= TASK REQUIREMENTS =
Among the records that follow, find each line holding the word "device" and copy it.

DATA FOR THE TASK section start

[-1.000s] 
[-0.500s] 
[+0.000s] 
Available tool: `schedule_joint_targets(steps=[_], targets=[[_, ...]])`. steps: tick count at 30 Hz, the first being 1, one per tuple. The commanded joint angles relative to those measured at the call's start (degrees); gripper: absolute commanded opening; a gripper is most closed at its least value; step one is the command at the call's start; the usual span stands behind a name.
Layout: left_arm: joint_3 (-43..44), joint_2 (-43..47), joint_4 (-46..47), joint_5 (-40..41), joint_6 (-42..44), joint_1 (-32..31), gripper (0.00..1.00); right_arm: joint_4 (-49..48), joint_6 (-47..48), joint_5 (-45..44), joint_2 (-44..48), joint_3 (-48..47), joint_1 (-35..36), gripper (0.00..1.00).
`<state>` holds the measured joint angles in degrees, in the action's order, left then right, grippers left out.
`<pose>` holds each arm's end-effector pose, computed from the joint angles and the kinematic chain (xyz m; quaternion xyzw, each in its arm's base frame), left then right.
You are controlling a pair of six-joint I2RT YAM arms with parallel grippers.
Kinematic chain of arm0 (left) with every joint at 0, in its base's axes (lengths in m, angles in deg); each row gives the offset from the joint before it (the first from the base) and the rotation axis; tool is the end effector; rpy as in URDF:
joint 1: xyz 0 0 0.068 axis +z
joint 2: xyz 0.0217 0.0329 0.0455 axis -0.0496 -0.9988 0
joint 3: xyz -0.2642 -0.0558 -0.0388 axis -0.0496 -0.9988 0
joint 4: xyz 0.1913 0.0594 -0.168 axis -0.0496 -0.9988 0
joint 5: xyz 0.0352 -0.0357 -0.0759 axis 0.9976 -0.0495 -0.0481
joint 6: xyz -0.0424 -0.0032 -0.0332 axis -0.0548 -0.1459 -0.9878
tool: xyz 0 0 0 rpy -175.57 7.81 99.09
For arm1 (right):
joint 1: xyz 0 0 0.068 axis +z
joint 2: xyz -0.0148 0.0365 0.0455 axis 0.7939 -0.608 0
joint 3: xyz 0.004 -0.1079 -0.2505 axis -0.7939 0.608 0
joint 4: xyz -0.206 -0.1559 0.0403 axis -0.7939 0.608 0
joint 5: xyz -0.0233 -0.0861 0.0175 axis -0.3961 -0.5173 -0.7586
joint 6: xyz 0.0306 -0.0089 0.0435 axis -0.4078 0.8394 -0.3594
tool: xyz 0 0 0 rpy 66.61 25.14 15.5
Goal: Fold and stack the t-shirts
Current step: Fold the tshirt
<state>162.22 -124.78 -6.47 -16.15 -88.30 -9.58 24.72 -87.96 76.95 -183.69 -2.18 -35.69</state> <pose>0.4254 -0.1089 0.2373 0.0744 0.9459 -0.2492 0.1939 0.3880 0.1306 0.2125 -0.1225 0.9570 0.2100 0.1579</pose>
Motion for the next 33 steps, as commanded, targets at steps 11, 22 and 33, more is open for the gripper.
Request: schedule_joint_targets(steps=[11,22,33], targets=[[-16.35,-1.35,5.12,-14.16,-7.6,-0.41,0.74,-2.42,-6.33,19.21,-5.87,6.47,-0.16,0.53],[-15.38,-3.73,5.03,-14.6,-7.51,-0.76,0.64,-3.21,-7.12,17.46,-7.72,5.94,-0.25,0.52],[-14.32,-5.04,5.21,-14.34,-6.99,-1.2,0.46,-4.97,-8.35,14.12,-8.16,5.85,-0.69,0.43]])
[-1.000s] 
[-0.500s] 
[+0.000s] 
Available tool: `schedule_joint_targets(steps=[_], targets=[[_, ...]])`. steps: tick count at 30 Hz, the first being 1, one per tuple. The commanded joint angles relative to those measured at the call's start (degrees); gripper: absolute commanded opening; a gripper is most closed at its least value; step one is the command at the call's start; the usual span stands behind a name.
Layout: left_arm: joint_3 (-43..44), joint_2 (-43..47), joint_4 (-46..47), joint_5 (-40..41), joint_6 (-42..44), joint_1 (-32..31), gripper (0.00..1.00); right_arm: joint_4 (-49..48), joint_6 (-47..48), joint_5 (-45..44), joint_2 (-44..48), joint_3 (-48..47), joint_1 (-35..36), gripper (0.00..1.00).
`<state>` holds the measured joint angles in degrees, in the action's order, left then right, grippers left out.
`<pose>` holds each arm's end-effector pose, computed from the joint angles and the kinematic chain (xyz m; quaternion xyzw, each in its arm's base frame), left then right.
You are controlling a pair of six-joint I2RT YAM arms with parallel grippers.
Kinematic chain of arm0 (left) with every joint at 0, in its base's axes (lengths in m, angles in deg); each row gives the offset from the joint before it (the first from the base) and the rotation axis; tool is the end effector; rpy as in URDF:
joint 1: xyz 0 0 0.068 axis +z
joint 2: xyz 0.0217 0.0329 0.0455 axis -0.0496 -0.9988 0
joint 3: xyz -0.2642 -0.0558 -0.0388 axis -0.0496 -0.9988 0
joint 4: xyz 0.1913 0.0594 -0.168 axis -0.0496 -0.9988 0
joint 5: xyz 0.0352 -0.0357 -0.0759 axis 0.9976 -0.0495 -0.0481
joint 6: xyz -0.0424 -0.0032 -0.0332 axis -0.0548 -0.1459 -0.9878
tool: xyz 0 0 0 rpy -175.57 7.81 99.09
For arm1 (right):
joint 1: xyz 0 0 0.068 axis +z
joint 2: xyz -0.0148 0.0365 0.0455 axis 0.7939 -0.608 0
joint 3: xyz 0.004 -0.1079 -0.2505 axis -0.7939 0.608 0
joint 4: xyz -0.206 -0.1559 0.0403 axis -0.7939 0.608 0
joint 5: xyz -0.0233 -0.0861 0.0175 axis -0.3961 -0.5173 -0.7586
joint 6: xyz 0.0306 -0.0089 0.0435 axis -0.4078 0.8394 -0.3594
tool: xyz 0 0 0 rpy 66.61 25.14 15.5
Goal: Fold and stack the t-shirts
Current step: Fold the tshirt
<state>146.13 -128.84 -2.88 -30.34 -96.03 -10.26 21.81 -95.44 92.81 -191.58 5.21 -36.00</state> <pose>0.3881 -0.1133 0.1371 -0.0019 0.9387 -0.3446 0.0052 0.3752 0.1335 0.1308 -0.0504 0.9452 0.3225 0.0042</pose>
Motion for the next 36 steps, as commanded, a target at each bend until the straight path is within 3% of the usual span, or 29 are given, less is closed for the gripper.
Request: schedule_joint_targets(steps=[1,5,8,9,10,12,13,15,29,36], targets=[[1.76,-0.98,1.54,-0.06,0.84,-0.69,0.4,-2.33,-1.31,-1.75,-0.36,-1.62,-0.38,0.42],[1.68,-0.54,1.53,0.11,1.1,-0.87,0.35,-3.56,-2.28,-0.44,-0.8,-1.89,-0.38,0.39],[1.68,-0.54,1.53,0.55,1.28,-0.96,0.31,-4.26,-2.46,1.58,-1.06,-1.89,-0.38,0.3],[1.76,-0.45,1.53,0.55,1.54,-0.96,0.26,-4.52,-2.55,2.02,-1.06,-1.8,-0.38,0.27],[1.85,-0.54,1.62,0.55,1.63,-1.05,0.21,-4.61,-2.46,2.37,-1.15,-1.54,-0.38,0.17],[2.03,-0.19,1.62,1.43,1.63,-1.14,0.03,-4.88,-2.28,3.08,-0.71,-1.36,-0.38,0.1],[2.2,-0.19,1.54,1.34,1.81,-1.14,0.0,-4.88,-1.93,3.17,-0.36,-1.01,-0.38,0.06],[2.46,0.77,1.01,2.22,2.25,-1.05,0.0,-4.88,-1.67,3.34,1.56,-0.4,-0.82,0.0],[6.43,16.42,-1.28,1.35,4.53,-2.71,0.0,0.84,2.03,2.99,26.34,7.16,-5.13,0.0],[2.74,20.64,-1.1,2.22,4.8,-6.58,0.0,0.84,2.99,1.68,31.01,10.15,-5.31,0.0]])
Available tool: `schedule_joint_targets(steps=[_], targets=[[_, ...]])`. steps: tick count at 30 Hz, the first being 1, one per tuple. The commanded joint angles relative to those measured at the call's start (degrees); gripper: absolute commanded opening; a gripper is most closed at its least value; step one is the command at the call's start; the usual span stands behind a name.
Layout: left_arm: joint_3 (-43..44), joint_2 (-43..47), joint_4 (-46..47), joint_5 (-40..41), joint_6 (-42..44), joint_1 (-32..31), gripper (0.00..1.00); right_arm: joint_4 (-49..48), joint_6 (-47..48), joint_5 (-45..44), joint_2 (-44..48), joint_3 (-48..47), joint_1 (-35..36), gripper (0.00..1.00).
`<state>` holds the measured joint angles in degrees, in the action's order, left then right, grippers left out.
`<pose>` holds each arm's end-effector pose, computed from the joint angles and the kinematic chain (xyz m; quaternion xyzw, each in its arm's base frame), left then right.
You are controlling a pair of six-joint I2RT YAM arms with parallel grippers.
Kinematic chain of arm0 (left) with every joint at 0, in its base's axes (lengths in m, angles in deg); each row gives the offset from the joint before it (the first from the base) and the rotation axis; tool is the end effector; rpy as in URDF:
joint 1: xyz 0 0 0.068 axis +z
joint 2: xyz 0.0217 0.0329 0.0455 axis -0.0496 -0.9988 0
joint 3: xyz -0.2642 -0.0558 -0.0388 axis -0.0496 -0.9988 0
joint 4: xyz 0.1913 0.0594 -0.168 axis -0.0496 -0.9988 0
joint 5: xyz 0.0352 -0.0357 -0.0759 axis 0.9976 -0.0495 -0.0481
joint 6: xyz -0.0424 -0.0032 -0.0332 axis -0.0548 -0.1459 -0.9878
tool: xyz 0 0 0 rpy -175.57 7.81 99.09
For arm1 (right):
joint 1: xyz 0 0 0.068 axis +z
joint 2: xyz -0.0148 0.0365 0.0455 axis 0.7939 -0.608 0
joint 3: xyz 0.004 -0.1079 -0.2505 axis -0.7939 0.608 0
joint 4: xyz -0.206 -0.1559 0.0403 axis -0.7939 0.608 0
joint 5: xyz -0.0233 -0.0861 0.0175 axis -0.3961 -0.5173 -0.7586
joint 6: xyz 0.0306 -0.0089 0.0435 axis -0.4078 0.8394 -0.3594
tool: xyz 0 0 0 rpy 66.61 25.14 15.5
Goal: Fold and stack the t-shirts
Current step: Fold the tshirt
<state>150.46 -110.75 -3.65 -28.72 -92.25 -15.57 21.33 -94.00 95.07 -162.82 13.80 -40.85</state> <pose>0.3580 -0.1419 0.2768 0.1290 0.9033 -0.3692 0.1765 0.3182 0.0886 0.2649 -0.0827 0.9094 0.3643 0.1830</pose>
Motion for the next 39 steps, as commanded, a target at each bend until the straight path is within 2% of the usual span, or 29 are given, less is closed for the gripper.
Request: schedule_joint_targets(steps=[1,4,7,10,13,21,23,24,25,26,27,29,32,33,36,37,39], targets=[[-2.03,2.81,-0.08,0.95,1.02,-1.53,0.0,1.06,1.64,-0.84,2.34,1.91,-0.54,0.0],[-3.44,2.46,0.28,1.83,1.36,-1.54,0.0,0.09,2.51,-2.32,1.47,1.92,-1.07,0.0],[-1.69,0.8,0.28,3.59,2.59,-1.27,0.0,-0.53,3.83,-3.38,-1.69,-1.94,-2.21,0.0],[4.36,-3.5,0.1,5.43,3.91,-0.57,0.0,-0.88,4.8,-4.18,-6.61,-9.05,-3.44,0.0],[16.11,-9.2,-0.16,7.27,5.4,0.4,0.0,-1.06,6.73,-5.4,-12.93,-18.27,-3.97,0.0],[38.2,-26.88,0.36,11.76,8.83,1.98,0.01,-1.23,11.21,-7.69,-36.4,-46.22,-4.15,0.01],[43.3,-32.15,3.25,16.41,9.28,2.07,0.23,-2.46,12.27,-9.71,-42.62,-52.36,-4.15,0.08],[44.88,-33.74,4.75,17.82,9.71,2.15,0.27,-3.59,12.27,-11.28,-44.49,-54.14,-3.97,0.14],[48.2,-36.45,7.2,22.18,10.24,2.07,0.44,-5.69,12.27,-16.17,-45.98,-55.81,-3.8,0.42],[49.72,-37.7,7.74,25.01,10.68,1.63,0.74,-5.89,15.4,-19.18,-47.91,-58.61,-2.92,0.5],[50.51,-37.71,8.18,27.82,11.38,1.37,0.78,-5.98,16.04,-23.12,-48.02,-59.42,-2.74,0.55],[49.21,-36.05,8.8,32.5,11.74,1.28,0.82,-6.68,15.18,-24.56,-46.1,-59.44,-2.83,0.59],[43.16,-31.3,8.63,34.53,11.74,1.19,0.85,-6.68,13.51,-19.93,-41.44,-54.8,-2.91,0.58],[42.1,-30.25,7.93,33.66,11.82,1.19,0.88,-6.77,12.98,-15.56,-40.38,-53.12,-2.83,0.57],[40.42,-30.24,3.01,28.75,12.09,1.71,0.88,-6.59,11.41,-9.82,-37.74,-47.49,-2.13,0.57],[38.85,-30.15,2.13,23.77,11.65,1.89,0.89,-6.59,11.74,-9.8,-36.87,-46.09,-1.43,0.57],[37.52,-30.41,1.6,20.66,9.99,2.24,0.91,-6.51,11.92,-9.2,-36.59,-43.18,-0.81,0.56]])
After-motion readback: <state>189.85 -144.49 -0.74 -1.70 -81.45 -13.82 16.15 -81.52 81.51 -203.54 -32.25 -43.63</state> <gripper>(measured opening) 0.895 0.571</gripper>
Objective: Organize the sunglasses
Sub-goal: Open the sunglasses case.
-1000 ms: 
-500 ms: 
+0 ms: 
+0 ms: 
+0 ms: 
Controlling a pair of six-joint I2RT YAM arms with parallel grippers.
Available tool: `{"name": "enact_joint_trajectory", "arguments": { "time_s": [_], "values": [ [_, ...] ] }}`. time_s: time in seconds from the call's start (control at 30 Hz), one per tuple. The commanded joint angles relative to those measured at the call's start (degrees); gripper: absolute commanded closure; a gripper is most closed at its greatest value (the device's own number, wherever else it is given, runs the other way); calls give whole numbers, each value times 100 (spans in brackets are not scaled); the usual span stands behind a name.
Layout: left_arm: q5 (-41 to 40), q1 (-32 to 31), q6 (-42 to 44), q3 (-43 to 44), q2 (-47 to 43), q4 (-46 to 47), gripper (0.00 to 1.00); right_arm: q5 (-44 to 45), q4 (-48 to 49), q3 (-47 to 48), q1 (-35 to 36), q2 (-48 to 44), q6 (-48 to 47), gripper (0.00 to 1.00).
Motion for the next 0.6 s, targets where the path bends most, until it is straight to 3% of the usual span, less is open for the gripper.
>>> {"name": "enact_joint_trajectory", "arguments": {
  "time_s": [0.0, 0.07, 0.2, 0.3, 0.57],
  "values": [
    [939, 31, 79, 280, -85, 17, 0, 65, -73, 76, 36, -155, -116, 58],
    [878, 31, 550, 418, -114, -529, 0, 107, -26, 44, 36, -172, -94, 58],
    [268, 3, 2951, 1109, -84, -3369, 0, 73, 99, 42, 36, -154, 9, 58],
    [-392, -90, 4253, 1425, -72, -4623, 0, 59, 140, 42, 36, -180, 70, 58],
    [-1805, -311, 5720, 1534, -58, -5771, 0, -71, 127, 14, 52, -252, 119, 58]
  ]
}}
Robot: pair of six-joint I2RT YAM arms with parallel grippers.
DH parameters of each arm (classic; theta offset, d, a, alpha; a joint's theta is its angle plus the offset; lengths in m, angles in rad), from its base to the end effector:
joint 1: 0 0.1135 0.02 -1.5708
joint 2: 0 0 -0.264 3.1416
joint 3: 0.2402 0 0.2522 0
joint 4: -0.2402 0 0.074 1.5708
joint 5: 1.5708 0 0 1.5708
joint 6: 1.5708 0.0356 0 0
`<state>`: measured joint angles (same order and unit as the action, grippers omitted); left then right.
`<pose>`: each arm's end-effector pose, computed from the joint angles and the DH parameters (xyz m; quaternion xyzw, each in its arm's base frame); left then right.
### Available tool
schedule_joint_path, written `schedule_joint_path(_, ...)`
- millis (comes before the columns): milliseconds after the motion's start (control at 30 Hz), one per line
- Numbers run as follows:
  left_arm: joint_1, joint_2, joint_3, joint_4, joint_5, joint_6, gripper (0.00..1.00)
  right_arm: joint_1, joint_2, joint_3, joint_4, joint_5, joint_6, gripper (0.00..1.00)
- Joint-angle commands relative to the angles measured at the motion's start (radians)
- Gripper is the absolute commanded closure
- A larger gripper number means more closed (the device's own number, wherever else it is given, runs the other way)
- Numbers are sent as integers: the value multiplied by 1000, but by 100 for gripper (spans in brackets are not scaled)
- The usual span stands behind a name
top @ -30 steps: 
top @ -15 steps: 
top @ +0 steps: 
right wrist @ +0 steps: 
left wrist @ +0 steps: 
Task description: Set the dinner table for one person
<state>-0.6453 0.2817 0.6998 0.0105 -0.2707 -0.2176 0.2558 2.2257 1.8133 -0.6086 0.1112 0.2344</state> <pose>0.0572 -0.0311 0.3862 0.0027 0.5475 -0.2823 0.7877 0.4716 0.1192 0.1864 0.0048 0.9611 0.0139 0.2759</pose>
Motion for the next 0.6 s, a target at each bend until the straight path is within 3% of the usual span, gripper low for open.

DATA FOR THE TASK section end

= EXPECTED OUTPUT =
Available tool: `{"name": "enact_joint_trajectory", "arguments": { "time_s": [_], "values": [ [_, ...] ] }}`. time_s: time in seconds from the call's start (control at 30 Hz), one per tuple. The commanded joint angles relative to those measured at the call's start (degrees); gripper: absolute commanded closure; a gripper is most closed at its greatest value (the device's own number, wherever else it is given, runs the other way); calls give whole numbers, each value times 100 (spans in brackets are not scaled); the usual span stands behind a name.
- A larger gripper number means more closed (the device's own number, wherever else it is given, runs the other way)

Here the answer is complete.